A Federação Internacional de Automobilismo (FIA) afirmou nesta quinta-feira (data do comunicado não mencionada no texto original) que não abriu processo contra a Mercedes após suspeitas de flexão irregular na asa dianteira do W17 observadas depois do Grande Prêmio da China.
Na ocasião, analistas notaram que o componente parecia mover-se em dois estágios, possivelmente excedendo o limite de 400 milissegundos previsto no regulamento técnico e, em tese, oferecendo vantagem aerodinâmica. Mesmo assim, a entidade considerou satisfatória a explicação apresentada pela equipe alemã.
Segundo Nikolas Tombazis, chefe de monopostos da FIA, a decisão levou em conta o atual período de adaptação das escuderias às regras introduzidas nesta temporada. “Estamos diante de regulamentos novos e todas as equipes ainda passam por diferentes fases de ajuste. Adotamos postura uniforme diante de pequenas irregularidades; não levamos cada questão menor aos comissários”, declarou.

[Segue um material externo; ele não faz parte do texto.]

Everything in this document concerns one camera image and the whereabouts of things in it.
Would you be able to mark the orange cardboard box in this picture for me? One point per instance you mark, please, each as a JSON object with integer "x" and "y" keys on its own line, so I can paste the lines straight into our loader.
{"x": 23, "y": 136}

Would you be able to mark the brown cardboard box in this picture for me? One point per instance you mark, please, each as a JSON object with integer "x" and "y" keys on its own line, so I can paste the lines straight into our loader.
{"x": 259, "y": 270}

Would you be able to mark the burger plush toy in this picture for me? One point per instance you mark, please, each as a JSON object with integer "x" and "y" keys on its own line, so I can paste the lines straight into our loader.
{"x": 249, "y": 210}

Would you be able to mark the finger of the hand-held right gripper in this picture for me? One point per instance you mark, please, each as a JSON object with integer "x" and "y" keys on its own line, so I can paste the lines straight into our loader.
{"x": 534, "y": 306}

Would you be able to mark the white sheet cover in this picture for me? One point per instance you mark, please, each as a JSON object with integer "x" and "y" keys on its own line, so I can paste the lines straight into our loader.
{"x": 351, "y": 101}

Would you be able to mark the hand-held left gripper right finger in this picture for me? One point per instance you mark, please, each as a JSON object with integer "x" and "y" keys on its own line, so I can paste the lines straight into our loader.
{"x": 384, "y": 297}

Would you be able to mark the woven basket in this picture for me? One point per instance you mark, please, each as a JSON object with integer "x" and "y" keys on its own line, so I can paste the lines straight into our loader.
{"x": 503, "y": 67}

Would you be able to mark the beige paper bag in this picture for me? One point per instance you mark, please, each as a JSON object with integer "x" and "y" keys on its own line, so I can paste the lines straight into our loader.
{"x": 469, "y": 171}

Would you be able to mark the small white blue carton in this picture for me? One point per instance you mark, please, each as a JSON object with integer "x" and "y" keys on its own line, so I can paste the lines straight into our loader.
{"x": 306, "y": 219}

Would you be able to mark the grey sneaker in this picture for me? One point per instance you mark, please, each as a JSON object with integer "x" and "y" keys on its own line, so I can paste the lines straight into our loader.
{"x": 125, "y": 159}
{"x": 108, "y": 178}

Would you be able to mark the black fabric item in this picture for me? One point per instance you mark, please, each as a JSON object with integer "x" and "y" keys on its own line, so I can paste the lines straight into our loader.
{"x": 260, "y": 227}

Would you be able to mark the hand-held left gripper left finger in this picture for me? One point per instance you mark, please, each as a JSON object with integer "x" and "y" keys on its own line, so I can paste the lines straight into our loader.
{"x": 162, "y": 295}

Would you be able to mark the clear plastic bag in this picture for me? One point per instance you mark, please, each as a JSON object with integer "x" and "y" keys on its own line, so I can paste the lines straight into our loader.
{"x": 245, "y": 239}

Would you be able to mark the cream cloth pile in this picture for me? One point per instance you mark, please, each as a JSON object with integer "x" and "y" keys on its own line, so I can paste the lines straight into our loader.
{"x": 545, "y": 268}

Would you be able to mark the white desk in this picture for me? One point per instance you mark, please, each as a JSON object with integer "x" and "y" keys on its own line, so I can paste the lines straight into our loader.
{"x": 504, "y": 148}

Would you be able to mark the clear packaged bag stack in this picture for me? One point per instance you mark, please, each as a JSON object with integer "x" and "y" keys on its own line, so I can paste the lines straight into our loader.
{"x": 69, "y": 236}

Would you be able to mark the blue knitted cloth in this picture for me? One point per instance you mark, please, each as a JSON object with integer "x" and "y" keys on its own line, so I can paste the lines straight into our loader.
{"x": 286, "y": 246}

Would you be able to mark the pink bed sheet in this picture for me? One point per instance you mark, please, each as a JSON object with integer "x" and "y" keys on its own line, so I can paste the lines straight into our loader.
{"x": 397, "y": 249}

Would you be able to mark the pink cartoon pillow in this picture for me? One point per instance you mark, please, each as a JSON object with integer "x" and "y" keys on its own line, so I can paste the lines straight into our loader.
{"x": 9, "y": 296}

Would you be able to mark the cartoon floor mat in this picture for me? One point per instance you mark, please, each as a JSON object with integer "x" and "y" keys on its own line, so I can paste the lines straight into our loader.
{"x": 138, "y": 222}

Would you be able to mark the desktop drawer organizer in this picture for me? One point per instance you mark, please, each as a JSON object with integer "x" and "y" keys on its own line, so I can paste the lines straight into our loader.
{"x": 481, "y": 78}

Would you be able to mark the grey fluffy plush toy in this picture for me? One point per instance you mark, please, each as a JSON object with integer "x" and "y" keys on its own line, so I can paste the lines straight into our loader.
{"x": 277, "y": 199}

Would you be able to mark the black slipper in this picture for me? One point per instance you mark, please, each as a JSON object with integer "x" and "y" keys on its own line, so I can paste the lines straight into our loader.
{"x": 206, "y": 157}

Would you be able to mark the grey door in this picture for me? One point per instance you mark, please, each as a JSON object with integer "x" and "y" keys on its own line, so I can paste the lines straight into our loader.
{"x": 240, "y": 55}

Antes do Grande Prêmio do Japão, a Mercedes promoveu uma alteração na asa – descrita como medida de confiabilidade – para assegurar total conformidade com o texto técnico. A FIA concluiu que não houve tentativa deliberada de obter ganho de desempenho, classificando o fato como problema mecânico similar a situações já enfrentadas por outras equipes.
“Quando estamos seguros de que não existe exploração para performance, pedimos que o time corrija o item em vez de transformar algo pequeno em grande caso”, explicou Tombazis. O dirigente minimizou a repercussão, atribuindo o destaque à visibilidade da peça e ao ambiente altamente competitivo da Fórmula 1.